§ Action item
Copy exactly the lines of the data below that run from the line holding "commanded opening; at" through the line holding "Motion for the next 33", both ends included.

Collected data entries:
+ + + + +

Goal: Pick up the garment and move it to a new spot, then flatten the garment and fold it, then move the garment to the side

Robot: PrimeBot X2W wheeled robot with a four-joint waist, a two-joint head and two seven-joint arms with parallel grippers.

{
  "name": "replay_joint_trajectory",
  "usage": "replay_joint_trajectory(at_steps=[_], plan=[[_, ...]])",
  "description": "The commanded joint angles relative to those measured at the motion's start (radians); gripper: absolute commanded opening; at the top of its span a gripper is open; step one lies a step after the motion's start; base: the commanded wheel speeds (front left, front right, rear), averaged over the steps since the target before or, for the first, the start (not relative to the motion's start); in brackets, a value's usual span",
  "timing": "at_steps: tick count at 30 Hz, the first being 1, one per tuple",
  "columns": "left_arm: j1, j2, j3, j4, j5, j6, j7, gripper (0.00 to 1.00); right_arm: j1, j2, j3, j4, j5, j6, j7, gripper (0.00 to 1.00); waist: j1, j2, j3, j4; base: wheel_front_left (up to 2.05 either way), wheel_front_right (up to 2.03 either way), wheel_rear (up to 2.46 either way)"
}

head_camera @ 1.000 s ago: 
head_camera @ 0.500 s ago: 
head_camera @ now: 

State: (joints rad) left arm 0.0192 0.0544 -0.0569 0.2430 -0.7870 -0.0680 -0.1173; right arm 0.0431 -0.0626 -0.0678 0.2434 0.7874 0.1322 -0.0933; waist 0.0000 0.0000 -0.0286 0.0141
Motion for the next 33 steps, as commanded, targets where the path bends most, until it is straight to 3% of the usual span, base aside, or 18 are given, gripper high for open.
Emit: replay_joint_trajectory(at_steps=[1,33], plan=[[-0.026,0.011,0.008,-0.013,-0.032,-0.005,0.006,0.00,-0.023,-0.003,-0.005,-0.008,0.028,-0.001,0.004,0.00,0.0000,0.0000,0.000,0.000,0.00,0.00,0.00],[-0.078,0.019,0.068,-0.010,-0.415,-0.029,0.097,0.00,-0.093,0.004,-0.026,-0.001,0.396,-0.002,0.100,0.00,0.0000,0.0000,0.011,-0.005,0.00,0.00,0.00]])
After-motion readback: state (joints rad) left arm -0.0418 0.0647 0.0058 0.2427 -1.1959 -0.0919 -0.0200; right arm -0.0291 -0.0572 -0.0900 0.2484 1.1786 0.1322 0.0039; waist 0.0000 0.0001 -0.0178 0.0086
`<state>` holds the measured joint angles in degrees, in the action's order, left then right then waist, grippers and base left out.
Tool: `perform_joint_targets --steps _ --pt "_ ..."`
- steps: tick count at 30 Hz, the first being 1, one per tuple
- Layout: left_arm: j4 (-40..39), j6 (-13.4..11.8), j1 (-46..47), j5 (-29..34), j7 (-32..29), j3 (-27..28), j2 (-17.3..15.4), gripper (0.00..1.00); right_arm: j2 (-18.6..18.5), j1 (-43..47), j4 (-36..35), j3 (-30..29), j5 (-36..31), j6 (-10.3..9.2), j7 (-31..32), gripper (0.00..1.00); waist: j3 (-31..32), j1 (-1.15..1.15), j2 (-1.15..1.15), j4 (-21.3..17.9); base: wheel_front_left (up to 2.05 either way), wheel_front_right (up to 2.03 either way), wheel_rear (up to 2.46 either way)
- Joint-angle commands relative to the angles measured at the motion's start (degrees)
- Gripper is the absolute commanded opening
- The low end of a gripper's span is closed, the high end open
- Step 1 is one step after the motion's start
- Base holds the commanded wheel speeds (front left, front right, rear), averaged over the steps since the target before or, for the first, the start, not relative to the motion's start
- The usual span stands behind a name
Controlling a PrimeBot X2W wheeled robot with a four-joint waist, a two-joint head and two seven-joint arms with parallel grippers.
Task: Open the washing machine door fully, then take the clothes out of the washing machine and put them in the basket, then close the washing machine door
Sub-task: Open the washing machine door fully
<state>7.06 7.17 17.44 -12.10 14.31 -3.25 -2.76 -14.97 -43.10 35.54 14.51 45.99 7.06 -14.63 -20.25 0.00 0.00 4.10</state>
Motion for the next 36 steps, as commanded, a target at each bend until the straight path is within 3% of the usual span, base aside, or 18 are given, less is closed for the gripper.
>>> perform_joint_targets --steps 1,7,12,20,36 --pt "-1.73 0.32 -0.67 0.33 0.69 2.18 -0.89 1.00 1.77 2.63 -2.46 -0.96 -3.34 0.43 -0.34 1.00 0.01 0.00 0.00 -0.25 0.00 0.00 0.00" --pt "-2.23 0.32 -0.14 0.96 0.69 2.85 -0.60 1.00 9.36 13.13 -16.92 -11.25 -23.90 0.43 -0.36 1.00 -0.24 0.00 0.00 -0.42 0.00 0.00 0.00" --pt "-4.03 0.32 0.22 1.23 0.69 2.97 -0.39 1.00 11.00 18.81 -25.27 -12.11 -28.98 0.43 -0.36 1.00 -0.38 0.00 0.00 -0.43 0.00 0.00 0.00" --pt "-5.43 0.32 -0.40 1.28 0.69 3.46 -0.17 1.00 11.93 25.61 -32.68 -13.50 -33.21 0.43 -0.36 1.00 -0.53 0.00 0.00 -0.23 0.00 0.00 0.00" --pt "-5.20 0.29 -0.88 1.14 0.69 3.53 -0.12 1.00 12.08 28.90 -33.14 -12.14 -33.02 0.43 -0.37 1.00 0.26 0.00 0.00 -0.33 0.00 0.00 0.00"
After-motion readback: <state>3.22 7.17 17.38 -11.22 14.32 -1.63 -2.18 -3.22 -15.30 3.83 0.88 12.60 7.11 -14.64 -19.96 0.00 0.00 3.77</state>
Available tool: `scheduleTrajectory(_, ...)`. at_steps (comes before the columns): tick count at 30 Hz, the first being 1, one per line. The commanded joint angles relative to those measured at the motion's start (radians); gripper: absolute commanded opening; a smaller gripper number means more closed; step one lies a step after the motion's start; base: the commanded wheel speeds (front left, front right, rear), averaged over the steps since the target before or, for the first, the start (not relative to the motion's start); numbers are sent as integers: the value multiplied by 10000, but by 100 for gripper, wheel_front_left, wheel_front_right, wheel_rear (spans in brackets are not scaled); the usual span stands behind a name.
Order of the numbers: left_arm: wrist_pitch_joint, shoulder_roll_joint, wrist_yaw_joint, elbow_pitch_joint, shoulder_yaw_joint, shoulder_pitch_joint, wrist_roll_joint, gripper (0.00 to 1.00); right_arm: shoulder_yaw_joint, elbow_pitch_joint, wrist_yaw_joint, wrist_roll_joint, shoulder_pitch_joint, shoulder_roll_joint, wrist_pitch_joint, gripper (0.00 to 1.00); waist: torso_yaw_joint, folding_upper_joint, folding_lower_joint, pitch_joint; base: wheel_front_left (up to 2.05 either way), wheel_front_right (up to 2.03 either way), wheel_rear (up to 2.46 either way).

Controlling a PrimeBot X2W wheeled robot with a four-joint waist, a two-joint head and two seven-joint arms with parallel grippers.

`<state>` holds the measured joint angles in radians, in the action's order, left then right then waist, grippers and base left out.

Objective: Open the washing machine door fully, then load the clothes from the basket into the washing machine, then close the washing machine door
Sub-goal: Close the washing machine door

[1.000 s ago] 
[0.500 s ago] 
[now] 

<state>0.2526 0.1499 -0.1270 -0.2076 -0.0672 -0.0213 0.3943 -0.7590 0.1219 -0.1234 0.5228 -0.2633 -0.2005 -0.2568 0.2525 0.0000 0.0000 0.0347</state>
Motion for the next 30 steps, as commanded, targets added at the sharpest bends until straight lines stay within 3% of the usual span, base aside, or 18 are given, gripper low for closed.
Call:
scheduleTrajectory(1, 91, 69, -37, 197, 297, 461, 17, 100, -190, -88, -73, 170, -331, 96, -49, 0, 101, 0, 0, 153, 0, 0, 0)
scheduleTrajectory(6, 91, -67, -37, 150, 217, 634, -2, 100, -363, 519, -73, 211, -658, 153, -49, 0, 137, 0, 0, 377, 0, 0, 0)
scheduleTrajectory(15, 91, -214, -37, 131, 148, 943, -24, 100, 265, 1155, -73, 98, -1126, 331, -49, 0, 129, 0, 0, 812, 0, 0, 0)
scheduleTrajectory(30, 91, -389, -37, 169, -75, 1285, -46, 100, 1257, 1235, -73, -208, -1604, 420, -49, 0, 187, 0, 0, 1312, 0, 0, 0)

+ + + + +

§ Expected answer
  "description": "The commanded joint angles relative to those measured at the motion's start (radians); gripper: absolute commanded opening; at the top of its span a gripper is open; step one lies a step after the motion's start; base: the commanded wheel speeds (front left, front right, rear), averaged over the steps since the target before or, for the first, the start (not relative to the motion's start); in brackets, a value's usual span",
  "timing": "at_steps: tick count at 30 Hz, the first being 1, one per tuple",
  "columns": "left_arm: j1, j2, j3, j4, j5, j6, j7, gripper (0.00 to 1.00); right_arm: j1, j2, j3, j4, j5, j6, j7, gripper (0.00 to 1.00); waist: j1, j2, j3, j4; base: wheel_front_left (up to 2.05 either way), wheel_front_right (up to 2.03 either way), wheel_rear (up to 2.46 either way)"
}

head_camera @ 1.000 s ago: 
head_camera @ 0.500 s ago: 
head_camera @ now: 

State: (joints rad) left arm 0.0192 0.0544 -0.0569 0.2430 -0.7870 -0.0680 -0.1173; right arm 0.0431 -0.0626 -0.0678 0.2434 0.7874 0.1322 -0.0933; waist 0.0000 0.0000 -0.0286 0.0141
Motion for the next 33 steps, as commanded, targets where the path bends most, until it is straight to 3% of the usual span, base aside, or 18 are given, gripper high for open.

There is nothing further in this answer.